Without changing a word, copy every line of the listing below and leave out the images.
+ + +
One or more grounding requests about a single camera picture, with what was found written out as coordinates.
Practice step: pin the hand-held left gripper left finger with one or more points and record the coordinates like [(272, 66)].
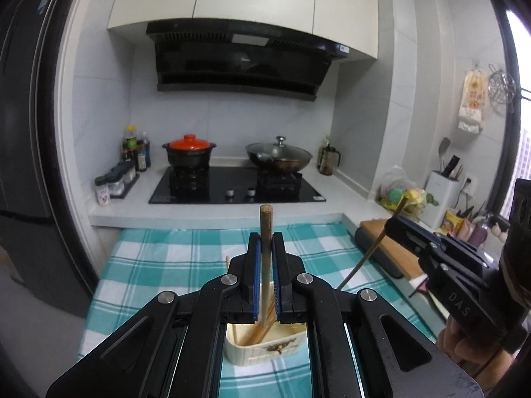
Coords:
[(257, 286)]

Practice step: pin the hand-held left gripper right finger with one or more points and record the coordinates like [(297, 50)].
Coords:
[(276, 286)]

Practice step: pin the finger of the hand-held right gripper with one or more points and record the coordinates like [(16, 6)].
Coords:
[(423, 230), (408, 240)]

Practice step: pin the cream utensil holder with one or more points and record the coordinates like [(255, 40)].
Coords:
[(257, 354)]

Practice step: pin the person's right hand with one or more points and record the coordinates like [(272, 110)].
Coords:
[(460, 344)]

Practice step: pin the wooden cutting board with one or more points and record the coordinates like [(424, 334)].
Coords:
[(404, 263)]

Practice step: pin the yellow printed cup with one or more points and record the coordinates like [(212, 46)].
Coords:
[(451, 224)]

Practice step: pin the white knife block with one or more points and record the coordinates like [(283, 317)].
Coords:
[(442, 192)]

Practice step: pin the plastic bag of sponges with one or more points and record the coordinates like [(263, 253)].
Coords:
[(400, 192)]

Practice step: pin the purple bottle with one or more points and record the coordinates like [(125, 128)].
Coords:
[(479, 234)]

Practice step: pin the garlic bulbs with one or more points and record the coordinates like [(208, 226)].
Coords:
[(500, 229)]

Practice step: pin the metal spatula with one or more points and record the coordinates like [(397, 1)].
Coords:
[(444, 147)]

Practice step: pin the teal plaid tablecloth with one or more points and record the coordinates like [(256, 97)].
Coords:
[(166, 257)]

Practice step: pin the black gas stove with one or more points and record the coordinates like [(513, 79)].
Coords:
[(232, 184)]

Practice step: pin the glass pitcher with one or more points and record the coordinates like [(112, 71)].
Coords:
[(327, 161)]

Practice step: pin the dark wok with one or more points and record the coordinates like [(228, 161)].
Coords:
[(286, 165)]

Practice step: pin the glass wok lid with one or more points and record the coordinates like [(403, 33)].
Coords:
[(282, 149)]

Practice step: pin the printed hanging bag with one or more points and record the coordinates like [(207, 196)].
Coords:
[(473, 99)]

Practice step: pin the black clay pot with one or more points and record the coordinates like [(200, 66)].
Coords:
[(188, 159)]

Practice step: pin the orange pot lid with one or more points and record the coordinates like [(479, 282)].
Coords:
[(189, 143)]

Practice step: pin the metal steamer rack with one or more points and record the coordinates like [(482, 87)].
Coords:
[(500, 87)]

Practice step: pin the black-framed kitchen window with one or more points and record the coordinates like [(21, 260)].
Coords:
[(520, 91)]

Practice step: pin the dark sauce bottle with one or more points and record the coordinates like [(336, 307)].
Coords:
[(141, 161), (124, 153)]

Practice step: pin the spice jar rack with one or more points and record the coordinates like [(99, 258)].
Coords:
[(122, 178)]

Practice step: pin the white-label spice jar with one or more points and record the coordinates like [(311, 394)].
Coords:
[(103, 190)]

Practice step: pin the clear capped bottle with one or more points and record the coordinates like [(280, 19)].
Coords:
[(144, 143)]

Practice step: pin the yellow-capped oil bottle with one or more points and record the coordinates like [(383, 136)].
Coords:
[(131, 141)]

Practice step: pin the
+ + +
* **Solution for this problem**:
One or more grounding requests about a single camera picture, with what was found written out as coordinates.
Practice step: pin the hand-held left gripper left finger with one or more points and record the coordinates like [(272, 66)].
Coords:
[(257, 286)]

Practice step: pin the hand-held left gripper right finger with one or more points and record the coordinates like [(297, 50)].
Coords:
[(276, 286)]

Practice step: pin the finger of the hand-held right gripper with one or more points and record the coordinates like [(16, 6)].
Coords:
[(423, 230), (408, 240)]

Practice step: pin the cream utensil holder with one or more points and record the coordinates like [(255, 40)].
Coords:
[(257, 354)]

Practice step: pin the person's right hand with one or more points and record the coordinates like [(272, 110)].
Coords:
[(460, 344)]

Practice step: pin the wooden cutting board with one or more points and record the coordinates like [(424, 334)].
Coords:
[(404, 263)]

Practice step: pin the yellow printed cup with one or more points and record the coordinates like [(212, 46)].
Coords:
[(451, 224)]

Practice step: pin the white knife block with one or more points and record the coordinates like [(283, 317)].
Coords:
[(442, 192)]

Practice step: pin the plastic bag of sponges with one or more points and record the coordinates like [(263, 253)].
Coords:
[(400, 192)]

Practice step: pin the purple bottle with one or more points and record the coordinates like [(125, 128)].
Coords:
[(479, 234)]

Practice step: pin the garlic bulbs with one or more points and record the coordinates like [(208, 226)].
Coords:
[(500, 229)]

Practice step: pin the metal spatula with one or more points and record the coordinates like [(397, 1)].
Coords:
[(444, 147)]

Practice step: pin the teal plaid tablecloth with one or more points and record the coordinates like [(256, 97)].
Coords:
[(166, 257)]

Practice step: pin the black gas stove with one or more points and record the coordinates like [(513, 79)].
Coords:
[(232, 184)]

Practice step: pin the glass pitcher with one or more points and record the coordinates like [(112, 71)].
Coords:
[(327, 161)]

Practice step: pin the dark wok with one or more points and record the coordinates like [(228, 161)].
Coords:
[(286, 165)]

Practice step: pin the glass wok lid with one or more points and record the coordinates like [(403, 33)].
Coords:
[(282, 149)]

Practice step: pin the printed hanging bag with one or more points and record the coordinates like [(207, 196)].
Coords:
[(473, 99)]

Practice step: pin the black clay pot with one or more points and record the coordinates like [(200, 66)].
Coords:
[(188, 159)]

Practice step: pin the orange pot lid with one or more points and record the coordinates like [(479, 282)].
Coords:
[(189, 143)]

Practice step: pin the metal steamer rack with one or more points and record the coordinates like [(482, 87)].
Coords:
[(500, 87)]

Practice step: pin the black-framed kitchen window with one or more points and record the coordinates like [(21, 260)].
Coords:
[(520, 91)]

Practice step: pin the dark sauce bottle with one or more points and record the coordinates like [(336, 307)].
Coords:
[(141, 161), (124, 153)]

Practice step: pin the spice jar rack with one or more points and record the coordinates like [(99, 258)].
Coords:
[(122, 178)]

Practice step: pin the white-label spice jar with one or more points and record the coordinates like [(311, 394)].
Coords:
[(103, 190)]

Practice step: pin the clear capped bottle with one or more points and record the coordinates like [(280, 19)].
Coords:
[(144, 143)]

Practice step: pin the yellow-capped oil bottle with one or more points and record the coordinates like [(383, 136)].
Coords:
[(131, 141)]

Practice step: pin the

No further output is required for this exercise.